Records from a data source:
────────────────────

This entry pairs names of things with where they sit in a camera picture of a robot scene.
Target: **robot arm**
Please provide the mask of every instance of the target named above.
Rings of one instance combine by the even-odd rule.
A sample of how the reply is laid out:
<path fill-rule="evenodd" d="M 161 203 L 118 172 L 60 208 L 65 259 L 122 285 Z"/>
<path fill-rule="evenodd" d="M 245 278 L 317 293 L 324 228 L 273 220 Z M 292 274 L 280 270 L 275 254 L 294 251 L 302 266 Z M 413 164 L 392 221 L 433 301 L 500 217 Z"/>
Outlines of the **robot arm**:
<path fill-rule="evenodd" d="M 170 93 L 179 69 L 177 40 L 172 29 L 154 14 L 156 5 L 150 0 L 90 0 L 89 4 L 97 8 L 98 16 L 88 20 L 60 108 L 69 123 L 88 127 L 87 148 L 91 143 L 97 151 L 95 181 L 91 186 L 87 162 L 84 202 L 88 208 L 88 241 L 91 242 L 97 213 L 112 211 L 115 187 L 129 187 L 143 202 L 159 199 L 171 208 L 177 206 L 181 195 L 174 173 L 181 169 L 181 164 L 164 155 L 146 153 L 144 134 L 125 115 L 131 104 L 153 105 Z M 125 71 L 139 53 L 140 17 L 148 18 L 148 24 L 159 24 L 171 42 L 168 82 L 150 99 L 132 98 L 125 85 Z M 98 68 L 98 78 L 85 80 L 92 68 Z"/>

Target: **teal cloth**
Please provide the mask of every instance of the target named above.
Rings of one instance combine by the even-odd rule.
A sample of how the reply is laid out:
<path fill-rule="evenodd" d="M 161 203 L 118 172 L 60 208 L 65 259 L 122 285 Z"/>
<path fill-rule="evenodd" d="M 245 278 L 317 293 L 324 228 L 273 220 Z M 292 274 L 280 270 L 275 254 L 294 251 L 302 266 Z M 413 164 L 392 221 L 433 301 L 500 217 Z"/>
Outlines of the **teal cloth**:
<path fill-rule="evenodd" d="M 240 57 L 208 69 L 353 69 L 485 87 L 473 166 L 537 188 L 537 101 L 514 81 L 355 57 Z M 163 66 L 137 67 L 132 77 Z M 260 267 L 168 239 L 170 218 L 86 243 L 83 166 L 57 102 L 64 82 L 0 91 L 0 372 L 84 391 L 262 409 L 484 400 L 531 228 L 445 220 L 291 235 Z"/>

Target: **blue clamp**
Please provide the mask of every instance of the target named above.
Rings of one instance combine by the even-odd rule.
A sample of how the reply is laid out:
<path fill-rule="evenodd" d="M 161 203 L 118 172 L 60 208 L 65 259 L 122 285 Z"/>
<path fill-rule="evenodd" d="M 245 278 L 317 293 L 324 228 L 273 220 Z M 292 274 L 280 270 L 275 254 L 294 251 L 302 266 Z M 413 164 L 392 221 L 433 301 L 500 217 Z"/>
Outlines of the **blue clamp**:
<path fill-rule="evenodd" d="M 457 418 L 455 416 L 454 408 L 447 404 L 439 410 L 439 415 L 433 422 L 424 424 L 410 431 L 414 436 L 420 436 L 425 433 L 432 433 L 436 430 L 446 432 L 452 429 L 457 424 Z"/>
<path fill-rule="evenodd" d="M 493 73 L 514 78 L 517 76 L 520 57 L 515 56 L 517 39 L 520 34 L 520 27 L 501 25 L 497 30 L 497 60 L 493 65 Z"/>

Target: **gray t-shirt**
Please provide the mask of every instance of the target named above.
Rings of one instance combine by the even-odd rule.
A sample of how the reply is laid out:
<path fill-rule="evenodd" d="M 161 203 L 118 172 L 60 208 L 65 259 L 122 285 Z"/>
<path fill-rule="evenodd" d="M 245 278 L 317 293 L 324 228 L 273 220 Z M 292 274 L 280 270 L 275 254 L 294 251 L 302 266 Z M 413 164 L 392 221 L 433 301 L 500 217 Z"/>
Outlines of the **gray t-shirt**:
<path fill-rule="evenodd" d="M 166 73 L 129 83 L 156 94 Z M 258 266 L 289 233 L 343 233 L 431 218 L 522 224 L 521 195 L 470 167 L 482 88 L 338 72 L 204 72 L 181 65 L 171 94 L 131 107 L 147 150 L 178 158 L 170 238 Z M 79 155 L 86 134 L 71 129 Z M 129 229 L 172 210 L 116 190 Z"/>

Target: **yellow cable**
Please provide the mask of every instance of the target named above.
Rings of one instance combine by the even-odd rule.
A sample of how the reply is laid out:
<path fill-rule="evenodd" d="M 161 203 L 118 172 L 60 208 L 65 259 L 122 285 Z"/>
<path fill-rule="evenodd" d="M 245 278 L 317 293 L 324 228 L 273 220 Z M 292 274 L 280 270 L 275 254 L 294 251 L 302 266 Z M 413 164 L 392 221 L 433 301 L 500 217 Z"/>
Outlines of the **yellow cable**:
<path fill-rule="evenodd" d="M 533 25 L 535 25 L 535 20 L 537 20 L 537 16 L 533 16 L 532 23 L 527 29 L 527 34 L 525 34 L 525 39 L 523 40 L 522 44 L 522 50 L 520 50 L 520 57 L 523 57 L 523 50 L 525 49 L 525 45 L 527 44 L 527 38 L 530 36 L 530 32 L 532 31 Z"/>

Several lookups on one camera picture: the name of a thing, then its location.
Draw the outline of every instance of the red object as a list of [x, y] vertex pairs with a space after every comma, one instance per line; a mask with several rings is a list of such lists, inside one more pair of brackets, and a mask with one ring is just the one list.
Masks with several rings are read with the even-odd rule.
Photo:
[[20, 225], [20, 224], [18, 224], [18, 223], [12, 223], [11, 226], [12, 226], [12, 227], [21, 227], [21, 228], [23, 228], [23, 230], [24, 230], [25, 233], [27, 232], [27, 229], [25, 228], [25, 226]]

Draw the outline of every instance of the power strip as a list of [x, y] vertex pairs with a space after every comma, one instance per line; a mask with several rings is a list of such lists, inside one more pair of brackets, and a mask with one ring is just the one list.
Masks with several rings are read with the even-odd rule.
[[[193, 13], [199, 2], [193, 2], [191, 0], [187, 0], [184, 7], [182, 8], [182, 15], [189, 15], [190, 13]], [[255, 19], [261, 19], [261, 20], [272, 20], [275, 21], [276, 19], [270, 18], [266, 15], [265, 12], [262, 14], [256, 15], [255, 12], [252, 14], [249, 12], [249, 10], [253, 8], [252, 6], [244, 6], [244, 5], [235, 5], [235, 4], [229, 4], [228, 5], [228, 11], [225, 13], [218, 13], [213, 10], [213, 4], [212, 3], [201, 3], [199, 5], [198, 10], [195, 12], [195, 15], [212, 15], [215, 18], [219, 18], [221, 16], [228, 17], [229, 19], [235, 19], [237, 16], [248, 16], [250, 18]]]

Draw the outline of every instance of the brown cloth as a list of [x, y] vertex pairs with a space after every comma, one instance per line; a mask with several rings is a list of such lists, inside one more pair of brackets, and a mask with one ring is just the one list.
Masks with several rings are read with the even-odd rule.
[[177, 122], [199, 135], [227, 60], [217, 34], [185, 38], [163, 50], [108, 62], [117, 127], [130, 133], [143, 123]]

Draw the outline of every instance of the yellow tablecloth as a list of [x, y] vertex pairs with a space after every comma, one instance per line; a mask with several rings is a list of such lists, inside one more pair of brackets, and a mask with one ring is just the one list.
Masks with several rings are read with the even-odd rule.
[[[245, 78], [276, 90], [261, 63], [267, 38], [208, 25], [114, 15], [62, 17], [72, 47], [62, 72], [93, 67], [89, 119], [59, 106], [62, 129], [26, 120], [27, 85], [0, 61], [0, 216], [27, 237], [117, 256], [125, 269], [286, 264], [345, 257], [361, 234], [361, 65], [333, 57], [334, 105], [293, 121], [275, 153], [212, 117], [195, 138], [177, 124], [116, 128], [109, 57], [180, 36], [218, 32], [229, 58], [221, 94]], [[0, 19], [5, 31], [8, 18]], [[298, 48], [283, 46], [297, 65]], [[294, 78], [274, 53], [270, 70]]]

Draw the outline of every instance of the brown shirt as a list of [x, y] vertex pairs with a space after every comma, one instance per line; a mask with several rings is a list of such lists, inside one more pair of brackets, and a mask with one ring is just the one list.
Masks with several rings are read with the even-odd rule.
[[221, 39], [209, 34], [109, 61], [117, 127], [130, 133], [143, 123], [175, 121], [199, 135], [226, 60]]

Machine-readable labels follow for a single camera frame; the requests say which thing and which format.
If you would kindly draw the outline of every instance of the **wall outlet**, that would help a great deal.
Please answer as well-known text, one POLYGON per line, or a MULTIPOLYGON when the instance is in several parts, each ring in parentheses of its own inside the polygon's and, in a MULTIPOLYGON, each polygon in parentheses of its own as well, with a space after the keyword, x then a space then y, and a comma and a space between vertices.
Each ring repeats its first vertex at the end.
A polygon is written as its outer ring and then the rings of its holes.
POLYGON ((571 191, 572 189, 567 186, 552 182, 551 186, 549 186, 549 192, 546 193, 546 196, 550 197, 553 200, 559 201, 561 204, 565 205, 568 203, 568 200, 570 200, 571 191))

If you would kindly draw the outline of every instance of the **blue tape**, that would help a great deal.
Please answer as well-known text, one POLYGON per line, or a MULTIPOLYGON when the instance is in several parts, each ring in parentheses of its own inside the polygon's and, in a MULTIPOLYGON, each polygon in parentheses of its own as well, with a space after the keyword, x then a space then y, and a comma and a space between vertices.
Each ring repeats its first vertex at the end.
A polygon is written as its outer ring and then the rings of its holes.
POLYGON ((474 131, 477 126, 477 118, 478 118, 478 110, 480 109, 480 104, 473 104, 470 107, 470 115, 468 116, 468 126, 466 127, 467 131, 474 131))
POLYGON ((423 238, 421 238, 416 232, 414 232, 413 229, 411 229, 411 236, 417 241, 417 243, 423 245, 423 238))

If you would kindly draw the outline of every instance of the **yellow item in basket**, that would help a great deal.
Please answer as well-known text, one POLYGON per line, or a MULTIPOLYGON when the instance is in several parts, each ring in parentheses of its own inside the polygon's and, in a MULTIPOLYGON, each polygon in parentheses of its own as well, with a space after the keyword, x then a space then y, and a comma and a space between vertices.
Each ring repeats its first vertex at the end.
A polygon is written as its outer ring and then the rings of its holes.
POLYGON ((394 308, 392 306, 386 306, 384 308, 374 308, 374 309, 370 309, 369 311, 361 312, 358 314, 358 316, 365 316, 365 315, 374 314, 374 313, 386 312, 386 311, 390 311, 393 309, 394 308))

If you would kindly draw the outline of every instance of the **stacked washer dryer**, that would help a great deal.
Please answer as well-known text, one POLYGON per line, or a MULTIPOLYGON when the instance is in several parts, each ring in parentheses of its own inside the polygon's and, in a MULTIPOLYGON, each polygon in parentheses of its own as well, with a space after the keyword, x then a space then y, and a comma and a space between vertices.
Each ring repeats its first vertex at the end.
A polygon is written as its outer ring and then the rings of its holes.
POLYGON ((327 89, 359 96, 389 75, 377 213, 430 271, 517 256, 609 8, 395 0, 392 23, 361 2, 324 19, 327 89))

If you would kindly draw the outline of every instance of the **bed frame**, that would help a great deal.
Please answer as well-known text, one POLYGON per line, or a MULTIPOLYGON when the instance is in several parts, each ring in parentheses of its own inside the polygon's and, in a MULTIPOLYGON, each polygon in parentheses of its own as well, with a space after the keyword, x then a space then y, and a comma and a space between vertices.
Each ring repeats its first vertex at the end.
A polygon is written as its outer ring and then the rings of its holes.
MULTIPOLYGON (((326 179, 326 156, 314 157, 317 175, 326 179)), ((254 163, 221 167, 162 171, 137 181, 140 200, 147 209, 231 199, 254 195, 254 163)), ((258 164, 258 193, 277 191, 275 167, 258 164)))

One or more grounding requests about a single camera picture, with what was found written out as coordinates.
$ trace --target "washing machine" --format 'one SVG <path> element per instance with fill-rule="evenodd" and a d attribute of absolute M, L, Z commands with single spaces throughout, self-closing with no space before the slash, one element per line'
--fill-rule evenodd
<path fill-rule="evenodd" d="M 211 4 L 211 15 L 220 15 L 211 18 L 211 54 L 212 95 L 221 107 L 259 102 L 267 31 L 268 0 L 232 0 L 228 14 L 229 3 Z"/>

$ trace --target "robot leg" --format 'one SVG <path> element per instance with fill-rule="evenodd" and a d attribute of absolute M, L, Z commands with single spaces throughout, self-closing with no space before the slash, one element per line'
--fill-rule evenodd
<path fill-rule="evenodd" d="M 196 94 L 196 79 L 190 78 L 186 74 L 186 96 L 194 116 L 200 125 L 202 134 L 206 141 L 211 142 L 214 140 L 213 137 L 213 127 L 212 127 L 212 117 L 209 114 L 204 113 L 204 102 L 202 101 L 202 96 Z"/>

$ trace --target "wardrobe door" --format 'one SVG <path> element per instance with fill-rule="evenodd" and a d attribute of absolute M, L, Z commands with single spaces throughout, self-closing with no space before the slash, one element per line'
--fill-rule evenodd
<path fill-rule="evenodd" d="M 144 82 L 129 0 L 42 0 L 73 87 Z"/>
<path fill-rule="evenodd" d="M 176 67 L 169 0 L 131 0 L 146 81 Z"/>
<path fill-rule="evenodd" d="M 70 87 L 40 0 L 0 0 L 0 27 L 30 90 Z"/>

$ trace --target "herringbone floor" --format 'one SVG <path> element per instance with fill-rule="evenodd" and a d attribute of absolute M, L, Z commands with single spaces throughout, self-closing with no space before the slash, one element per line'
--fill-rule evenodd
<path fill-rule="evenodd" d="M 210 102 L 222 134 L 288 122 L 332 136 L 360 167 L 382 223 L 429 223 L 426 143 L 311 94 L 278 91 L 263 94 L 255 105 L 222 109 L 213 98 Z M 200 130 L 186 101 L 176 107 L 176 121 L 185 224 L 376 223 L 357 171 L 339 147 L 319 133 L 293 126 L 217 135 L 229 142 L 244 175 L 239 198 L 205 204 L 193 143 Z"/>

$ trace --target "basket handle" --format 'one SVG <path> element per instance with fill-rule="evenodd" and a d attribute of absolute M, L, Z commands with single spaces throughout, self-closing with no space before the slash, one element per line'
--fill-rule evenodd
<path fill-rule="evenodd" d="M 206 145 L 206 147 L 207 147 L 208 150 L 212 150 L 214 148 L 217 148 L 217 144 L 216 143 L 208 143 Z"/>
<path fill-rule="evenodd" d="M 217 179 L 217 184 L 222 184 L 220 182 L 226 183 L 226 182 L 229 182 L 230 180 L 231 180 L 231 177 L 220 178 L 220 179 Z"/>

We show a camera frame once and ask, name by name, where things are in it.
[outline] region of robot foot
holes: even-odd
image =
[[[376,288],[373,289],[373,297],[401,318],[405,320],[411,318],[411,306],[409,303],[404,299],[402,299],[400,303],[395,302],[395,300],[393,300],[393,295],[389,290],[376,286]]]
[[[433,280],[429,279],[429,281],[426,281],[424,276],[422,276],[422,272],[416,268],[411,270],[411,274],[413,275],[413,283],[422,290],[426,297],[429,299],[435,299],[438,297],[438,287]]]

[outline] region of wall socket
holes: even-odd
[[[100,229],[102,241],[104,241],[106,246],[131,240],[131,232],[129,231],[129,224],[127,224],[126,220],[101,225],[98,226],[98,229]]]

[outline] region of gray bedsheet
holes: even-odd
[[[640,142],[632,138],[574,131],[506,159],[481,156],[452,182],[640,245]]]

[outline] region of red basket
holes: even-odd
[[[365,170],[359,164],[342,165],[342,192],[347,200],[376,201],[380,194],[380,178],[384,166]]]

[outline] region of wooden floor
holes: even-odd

────────────────────

#### Your assignment:
Whenever "camera" occurs in a line above, copy that line.

#### Result of the exercise:
This entry pairs names of things with where they sit in a camera picture of a robot scene.
Several lookups on one camera picture: the name of a thing, then its location.
Machine-readable labels follow for a single camera frame; the requests say which thing and which format.
One or more grounding requests about a single camera picture, with what was found written out as coordinates.
We show a camera frame once and ask, name by name, where things are in it.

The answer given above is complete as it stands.